(How to complete this task):
Extract only the lines running from the top of the entries to the line that holds "180 116 1.13". Include that line and omit the pictures.

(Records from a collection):
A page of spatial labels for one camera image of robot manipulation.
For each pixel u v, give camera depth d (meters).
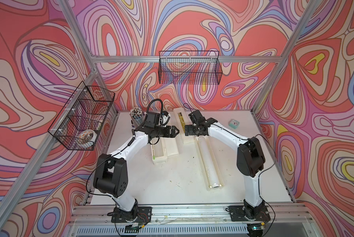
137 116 0.94
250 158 0.52
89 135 0.73
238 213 0.73
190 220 0.73
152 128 0.69
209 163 0.85
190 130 0.86
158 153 0.89
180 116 1.13
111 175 0.45
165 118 0.78
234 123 1.11
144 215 0.73
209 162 0.86
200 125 0.70
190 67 0.96
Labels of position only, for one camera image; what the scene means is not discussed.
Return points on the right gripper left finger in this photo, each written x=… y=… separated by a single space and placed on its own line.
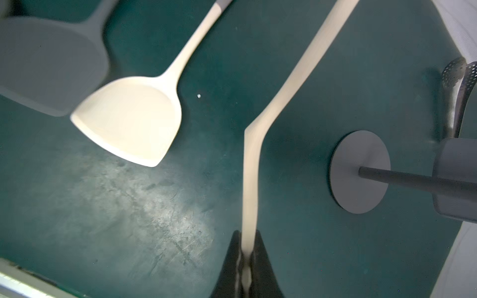
x=229 y=283

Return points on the aluminium front rail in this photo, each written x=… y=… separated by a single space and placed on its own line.
x=18 y=282

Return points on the cream spatula green handle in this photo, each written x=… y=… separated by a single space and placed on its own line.
x=255 y=133

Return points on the cream spatula grey handle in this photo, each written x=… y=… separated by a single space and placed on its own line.
x=137 y=118

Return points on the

(Solution below):
A page of spatial labels for one camera image of robot manipulation.
For each pixel u v, give camera depth d (meters).
137 116 0.94
250 158 0.52
89 135 0.73
238 213 0.73
190 220 0.73
152 128 0.69
209 163 0.85
190 130 0.86
158 153 0.89
180 116 1.13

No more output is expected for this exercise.